La primera vez que vi el Valle de los Caídos tenía trece años, y formaba parte de una de las visitas concertadas durante la excursión de fin de curso que hicimos a Madrid. Apenas habían pasado once años desde la muerte del dictador y ya entonces había adoptado la apariencia de reducto para nostálgicos del franquismo, desde grupos de camisas azules a personas vendiendo estampas del generalísimo y de Primo de Rivera.
A los ojos de un niño, y a una edad todavía muy impresionable, el enclave desprendía un aire sobrecogedor, incómodo, que te hacía sentir en cierta forma como un intruso o bajo vigilancia: el mensaje, por supuesto, a través de la estética, de inevitable inspiración fascista. Primero, el camino escoltado por árboles por el que se adentraba el autobús; y después, aquella inmensa explanada con las escalinatas hacia el templo y la cruz erigida hasta el cielo, vigía de piedra y hormigón, que parecía dispuesta a aplastarte para hacerte pagar por todos tus pecados, que en aquella época estaban relacionados, principalmente, con nuestra recién descubierta pubertad.
Ya en el interior de la basílica, lo primero que te contaban es que era la de mayor longitud de la cristiandad, y que el Vaticano había obligado a colocar una gran reja en el centro, que da acceso a la nave destinada al culto, para que no midiese más que la de San Pedro en Roma. Por delante, 260 metros hasta llegar al lugar donde se encontraban las sepulturas de Franco y José Antonio. Hubo quien se atrevió a escupir sobre las lápidas, o al menos fanfarroneó con ello en el camino de vuelta hacia el hotel, aunque sí los hubo a quienes vi pisotear la esquina de una de ellas, como quien estruja una colilla en el suelo: toda una osadía para recriminar los cuarenta años de una España en blanco y negro.
Ya por entonces, y eso era algo que no te contaban los guías, sabíamos que en la construcción de aquel mastodóntico enclave habían trabajado numerosos presos políticos, condenados por sus ideas a realizar igualmente obras forzosas, e incluso que podríamos estar pisando la superficie de una gran fosa común, pero en aquel momento no dejaban de ser más que notas a pie de página, o a lo sumo leyendas urbanas con las que alimentar nuestros temores sobre un pasado aún reciente, por lo que terminamos aceptando su existencia como una especie de reliquia que acabaría perdiendo su sentido original con el paso del tiempo o convertido en escenario temático para el rodaje de series y películas:
El último refugio parece estar rodada allí mismo, con Humphrey Bogart huyendo de la policía entre los riscos, aunque el único que ha probado a hacerlo de verdad ha sido Alex de la Iglesia, para el sangriento desenlace de
Balada triste de trompeta, con un resultado decepcionante.
El Gobierno en funciones de Pedro Sánchez se lo ha tomado al pie de la letra y se ha montado su propia película con la exhumación de los restos de Franco; en realidad, toda una superproducción, a la altura de
Misión Imposible, con un helicóptero trasladando el féretro para evitar actos de sabotaje por carretera, eludir manifestaciones y protestas, y puede que nuestro propio Ethan Hunt dirigiendo las operaciones desde el aire.

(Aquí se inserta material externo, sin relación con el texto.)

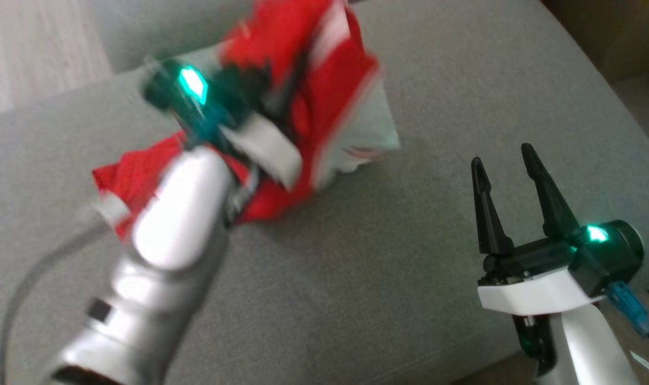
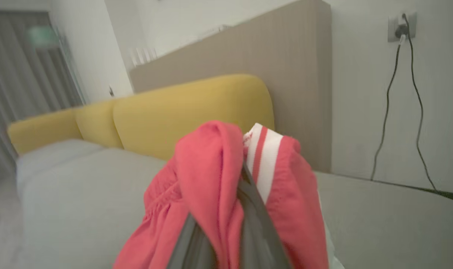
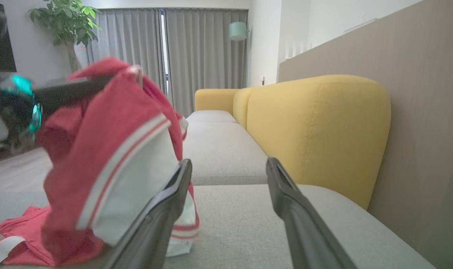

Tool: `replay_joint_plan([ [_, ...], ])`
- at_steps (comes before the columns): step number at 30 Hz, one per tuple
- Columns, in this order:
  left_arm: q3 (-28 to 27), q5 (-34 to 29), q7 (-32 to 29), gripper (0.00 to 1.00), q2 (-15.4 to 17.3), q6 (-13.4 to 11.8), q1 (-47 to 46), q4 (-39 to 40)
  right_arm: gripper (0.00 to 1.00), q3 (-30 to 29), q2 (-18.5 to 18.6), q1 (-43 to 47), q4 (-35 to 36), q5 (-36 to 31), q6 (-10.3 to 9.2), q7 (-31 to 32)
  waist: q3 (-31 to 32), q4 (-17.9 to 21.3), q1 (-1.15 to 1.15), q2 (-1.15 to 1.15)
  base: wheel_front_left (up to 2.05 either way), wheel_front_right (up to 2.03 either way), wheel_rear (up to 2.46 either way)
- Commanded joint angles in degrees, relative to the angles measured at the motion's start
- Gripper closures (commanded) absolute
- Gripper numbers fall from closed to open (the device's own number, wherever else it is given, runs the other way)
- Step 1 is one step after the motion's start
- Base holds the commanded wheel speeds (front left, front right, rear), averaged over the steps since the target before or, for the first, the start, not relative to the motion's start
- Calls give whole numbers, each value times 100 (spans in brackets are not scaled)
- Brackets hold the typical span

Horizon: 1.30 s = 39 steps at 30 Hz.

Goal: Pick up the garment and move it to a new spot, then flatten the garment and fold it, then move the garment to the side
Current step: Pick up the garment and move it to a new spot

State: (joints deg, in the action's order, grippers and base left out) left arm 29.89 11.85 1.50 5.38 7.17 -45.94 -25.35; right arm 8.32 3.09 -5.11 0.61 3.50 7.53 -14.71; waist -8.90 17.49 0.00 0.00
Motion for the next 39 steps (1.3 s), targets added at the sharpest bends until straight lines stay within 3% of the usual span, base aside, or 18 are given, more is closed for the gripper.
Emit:
replay_joint_plan([
  [1, -112, 9, 81, 100, 108, 12, -24, 59, 0, 132, -21, -91, 218, 50, -4, -29, -235, 49, 0, 0, 0, 0, 0],
  [7, 363, 69, 692, 100, -166, -61, 591, -947, 0, 172, -21, -235, 229, 105, -4, -29, -767, -33, 0, 0, 0, 0, 0],
  [8, 423, 110, 824, 76, -192, -60, 642, -1075, 0, 162, -21, -252, 220, 97, -4, -29, -812, -62, 0, 0, 0, 0, 0],
  [9, 474, 144, 944, 4, -210, -73, 677, -1181, 0, 155, -21, -267, 210, 86, -4, -29, -837, -92, 0, 0, 0, 0, 0],
  [10, 506, 173, 1062, 0, -223, -122, 704, -1254, 0, 140, -21, -274, 200, 73, -4, -29, -843, -130, 0, 0, 0, 0, 0],
  [16, 644, 278, 1342, 0, -247, -404, 969, -980, 0, 119, -21, -185, 51, -1, -4, -29, -500, -416, 0, 0, 0, 0, 0],
  [17, 587, 124, 1346, 0, -247, -605, 1175, -550, 0, 119, -21, -111, 11, -18, -4, -29, -304, -524, 0, 0, 0, 0, 0],
  [20, 354, -15, 1348, 0, -187, -889, 1687, 27, 0, 103, -21, 37, -52, -57, -4, -29, 17, -707, 0, 0, 0, 0, 0],
  [29, -518, -39, 1349, 0, 31, -1326, 3253, 1072, 0, -72, -21, 485, -133, -140, -4, -29, 675, -1251, 0, 0, 0, 0, 0],
  [33, -780, -133, 1349, 0, 82, -1401, 3886, 1257, 0, -141, -21, 701, -146, -190, -4, -29, 842, -1505, 0, 0, 0, 0, 0],
  [39, -855, -394, 1349, 0, 167, -1302, 4219, 1012, 0, -80, -21, 757, -157, -257, -4, -29, 842, -1614, 0, 0, 0, 0, 0],
])
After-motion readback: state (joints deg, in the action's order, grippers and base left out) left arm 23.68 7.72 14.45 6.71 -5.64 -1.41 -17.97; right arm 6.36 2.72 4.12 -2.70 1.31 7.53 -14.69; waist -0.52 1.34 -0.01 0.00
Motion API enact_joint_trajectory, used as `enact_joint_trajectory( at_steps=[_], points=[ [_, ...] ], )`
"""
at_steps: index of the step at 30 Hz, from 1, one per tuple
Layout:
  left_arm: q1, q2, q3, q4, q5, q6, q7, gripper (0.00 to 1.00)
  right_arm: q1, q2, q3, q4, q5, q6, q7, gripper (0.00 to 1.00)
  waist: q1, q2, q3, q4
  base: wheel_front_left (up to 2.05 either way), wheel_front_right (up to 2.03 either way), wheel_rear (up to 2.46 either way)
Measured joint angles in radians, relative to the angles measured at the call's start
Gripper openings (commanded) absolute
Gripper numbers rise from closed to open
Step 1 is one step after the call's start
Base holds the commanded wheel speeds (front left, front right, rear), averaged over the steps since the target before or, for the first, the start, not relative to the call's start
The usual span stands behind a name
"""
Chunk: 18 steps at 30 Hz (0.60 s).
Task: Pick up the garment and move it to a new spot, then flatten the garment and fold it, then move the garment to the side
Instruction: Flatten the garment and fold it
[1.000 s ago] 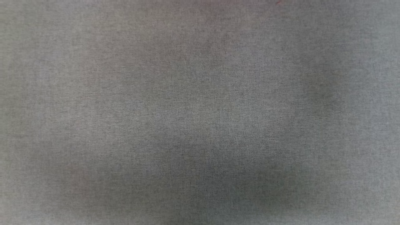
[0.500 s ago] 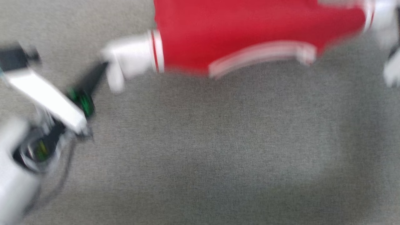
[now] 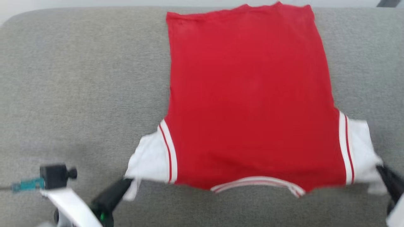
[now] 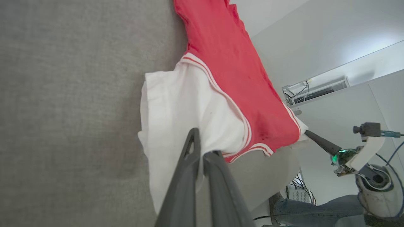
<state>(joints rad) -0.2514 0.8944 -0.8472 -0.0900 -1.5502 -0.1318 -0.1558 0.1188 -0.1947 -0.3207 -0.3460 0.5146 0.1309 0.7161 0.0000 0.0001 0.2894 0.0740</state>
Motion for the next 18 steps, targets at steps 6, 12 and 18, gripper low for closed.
enact_joint_trajectory(
  at_steps=[6,12,18],
  points=[
    [0.109,0.060,-0.031,-0.051,0.005,0.000,-0.047,0.00,0.192,0.051,-0.028,-0.127,0.029,0.000,0.092,0.00,0.0000,0.0000,0.005,0.019,0.00,0.00,0.00],
    [0.153,0.088,-0.040,-0.089,0.009,0.000,-0.066,0.00,0.239,0.079,-0.069,-0.189,0.049,0.000,0.119,0.00,0.0000,0.0000,0.014,0.026,0.00,0.00,0.00],
    [0.110,0.023,-0.059,-0.051,0.004,0.000,-0.040,0.00,0.200,0.082,-0.036,-0.106,0.048,0.000,0.130,0.00,0.0000,0.0000,0.014,0.027,0.00,0.00,0.00]
  ],
)
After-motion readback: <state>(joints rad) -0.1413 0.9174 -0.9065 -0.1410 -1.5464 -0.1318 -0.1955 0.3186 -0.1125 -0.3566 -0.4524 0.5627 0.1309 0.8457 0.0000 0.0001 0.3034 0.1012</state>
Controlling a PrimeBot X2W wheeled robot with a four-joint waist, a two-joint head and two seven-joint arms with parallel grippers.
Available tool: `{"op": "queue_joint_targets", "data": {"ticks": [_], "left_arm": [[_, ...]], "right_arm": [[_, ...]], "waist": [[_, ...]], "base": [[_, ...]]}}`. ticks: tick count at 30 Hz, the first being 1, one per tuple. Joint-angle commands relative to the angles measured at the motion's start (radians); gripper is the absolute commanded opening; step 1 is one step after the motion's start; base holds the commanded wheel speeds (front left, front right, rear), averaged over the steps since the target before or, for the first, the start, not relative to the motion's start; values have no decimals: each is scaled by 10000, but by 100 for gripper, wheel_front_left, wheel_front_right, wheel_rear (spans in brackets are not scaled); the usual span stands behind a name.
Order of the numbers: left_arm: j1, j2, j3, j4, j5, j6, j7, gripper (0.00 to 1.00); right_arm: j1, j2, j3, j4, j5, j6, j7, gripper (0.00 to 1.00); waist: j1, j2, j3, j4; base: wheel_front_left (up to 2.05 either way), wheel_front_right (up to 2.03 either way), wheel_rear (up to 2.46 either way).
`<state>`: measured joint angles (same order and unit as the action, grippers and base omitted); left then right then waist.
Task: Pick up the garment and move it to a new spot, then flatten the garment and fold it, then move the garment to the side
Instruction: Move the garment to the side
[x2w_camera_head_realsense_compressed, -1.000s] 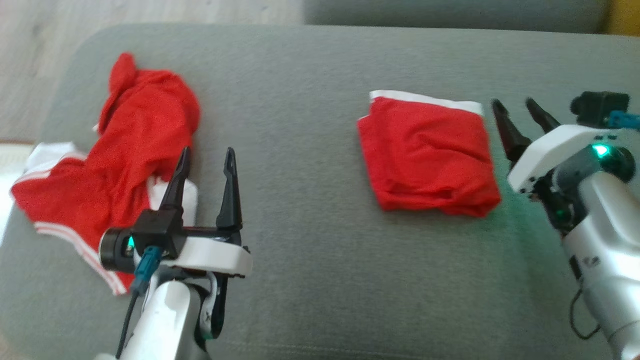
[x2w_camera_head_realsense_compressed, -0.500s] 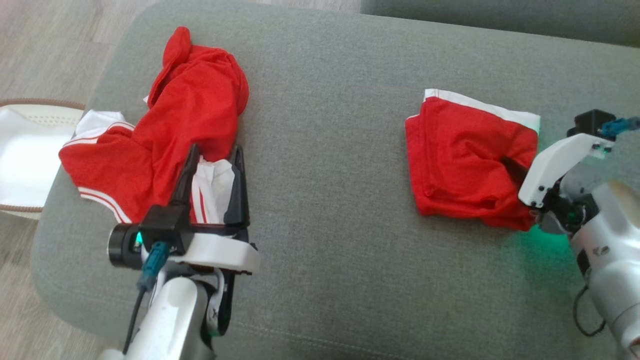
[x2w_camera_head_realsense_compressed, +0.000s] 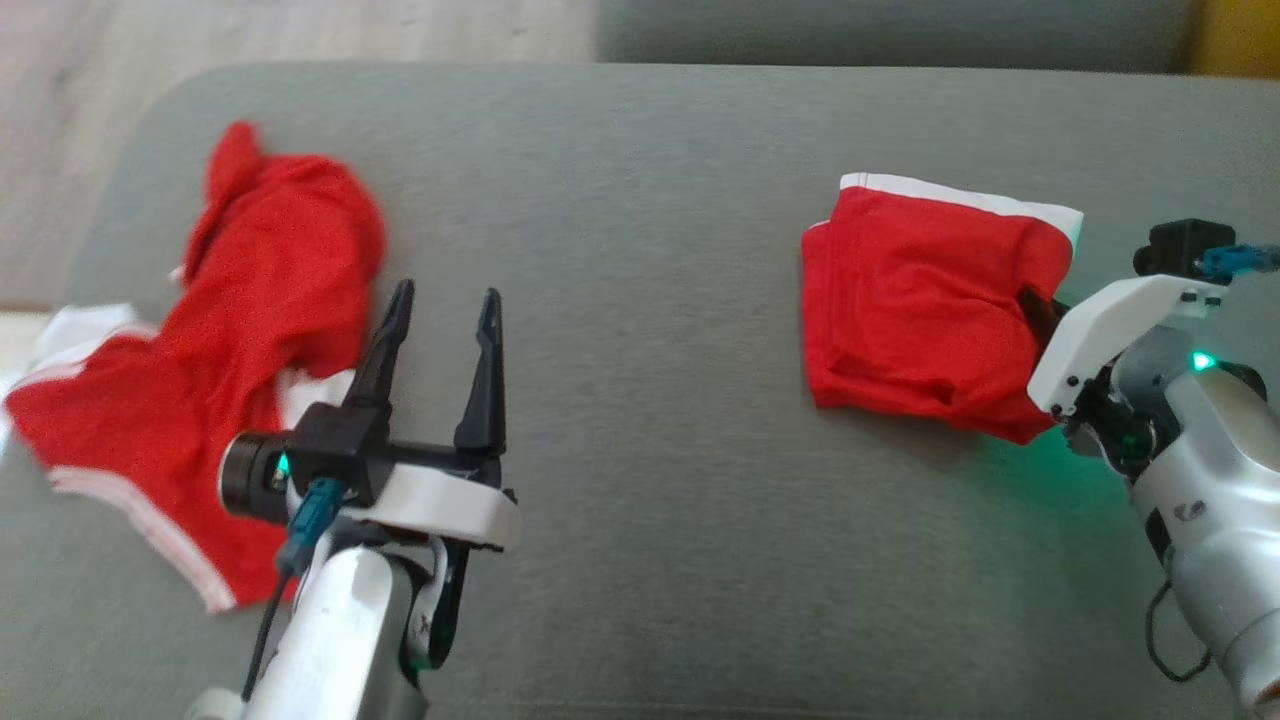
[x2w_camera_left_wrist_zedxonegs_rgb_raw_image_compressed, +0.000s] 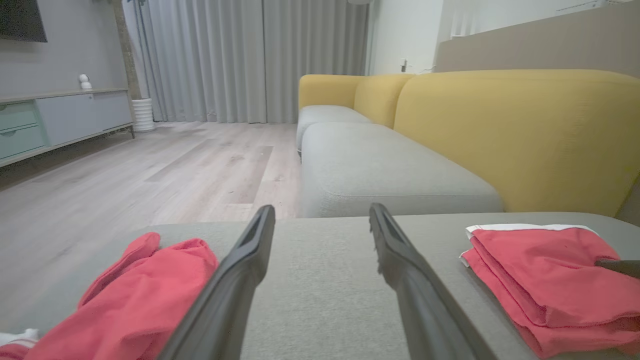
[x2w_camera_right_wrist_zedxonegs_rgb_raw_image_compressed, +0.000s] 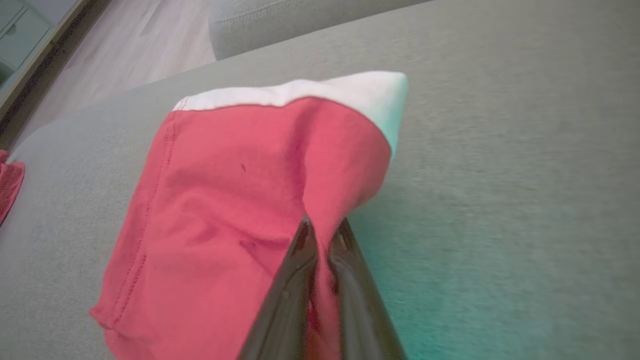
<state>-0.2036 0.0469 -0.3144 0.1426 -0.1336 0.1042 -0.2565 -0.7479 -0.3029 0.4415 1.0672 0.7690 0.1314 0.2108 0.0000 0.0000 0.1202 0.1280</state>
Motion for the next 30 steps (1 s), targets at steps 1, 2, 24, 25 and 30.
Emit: {"op": "queue_joint_targets", "data": {"ticks": [1, 2, 24, 25, 30], "left_arm": [[-594, 39, 223, -260, -1, -65, -53, 100], [-631, 38, 143, -234, -21, -136, -53, 100], [-1677, 34, -1174, 603, -426, -112, -53, 100], [-1717, 34, -1183, 616, -418, -97, -53, 100], [-1992, 34, -1309, 702, -305, -18, -53, 100]], "right_arm": [[-370, -190, 200, -306, 90, -7, -127, 0], [-415, -234, 285, -336, 122, -7, -160, 0], [-751, -319, 1638, -748, 1511, -7, -921, 0], [-792, -358, 1696, -756, 1563, -7, -953, 0], [-1239, -836, 2155, -1005, 1656, -7, -1036, 0]], "waist": [[0, 0, -86, -760], [0, 0, -58, -993], [0, 0, 653, -4116], [0, 0, 717, -4101], [0, 0, 1344, -3797]], "base": [[0, 0, 0], [0, 0, 0], [0, 0, 0], [0, 0, 0], [0, 0, 0]]}}
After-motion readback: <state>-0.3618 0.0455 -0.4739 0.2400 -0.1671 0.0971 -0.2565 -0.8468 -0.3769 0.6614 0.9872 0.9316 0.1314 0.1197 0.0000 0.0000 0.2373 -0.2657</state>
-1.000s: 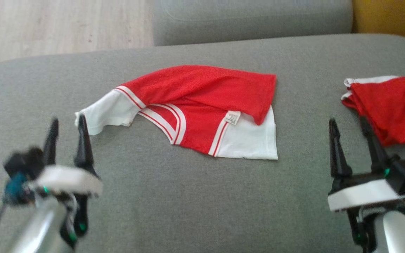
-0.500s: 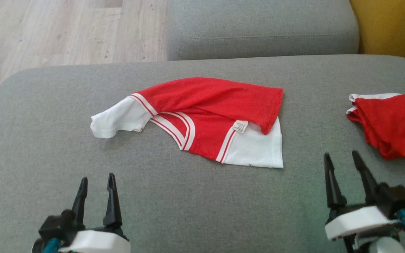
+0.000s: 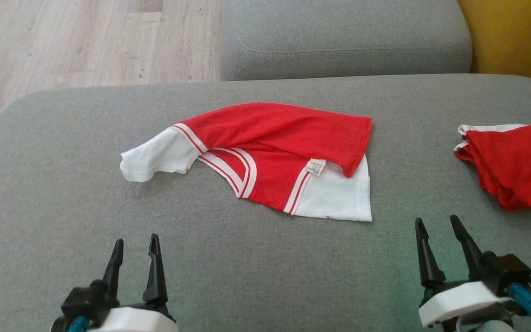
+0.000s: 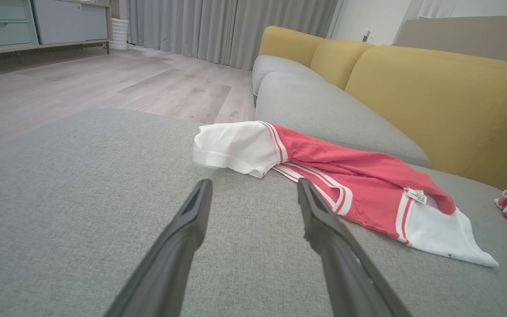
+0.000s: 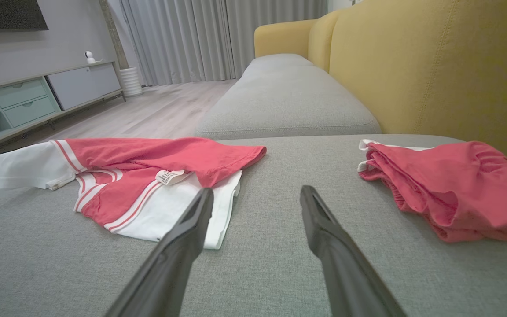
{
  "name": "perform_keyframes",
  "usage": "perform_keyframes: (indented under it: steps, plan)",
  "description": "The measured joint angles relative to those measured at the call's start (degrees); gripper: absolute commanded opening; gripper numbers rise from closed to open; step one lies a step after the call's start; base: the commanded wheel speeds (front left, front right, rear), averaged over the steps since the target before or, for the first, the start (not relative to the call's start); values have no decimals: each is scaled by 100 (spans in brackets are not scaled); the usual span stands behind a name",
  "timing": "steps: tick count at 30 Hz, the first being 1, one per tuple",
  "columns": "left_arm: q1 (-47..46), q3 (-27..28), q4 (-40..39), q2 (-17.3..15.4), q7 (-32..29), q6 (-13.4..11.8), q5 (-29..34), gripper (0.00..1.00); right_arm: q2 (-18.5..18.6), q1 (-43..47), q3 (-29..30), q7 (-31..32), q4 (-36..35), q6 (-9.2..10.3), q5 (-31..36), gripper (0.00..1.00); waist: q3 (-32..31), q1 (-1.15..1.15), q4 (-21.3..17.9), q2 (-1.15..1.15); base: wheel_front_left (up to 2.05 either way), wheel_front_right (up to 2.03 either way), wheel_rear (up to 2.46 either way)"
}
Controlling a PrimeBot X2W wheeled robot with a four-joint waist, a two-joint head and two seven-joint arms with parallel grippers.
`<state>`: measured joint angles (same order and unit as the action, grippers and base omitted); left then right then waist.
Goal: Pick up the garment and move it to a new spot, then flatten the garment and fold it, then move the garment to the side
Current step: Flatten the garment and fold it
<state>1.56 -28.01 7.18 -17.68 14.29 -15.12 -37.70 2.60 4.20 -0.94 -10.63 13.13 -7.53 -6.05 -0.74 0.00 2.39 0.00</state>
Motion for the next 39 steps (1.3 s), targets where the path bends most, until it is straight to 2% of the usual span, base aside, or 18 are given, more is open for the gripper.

El estreno, cómo no, antes del 10 de noviembre, con la intención de lograr una buena recaudación electoral, e imitando a Amenábar en eso de insistir en mensajes antifranquistas para que la gente se anime a comprar la entrada, pese a la exigida objetividad con la que éste, por cierto, aborda la narración de su muy buena película.
Para unos, habrá hecho justicia. Para otros, sólo ha resuelto una anomalía: Franco no merecía reposar en el Valle de los Caídos -como su propio nombre indica-. En ambos casos ha agotado el comodín de la llamada para afrontar una recta final hasta las elecciones en la que las encuestas han dejado de serle favorables y en la que tendrá que retratarse sobre la sentencia del procés. Y encima no quiere que le entrevisten en El hormiguero.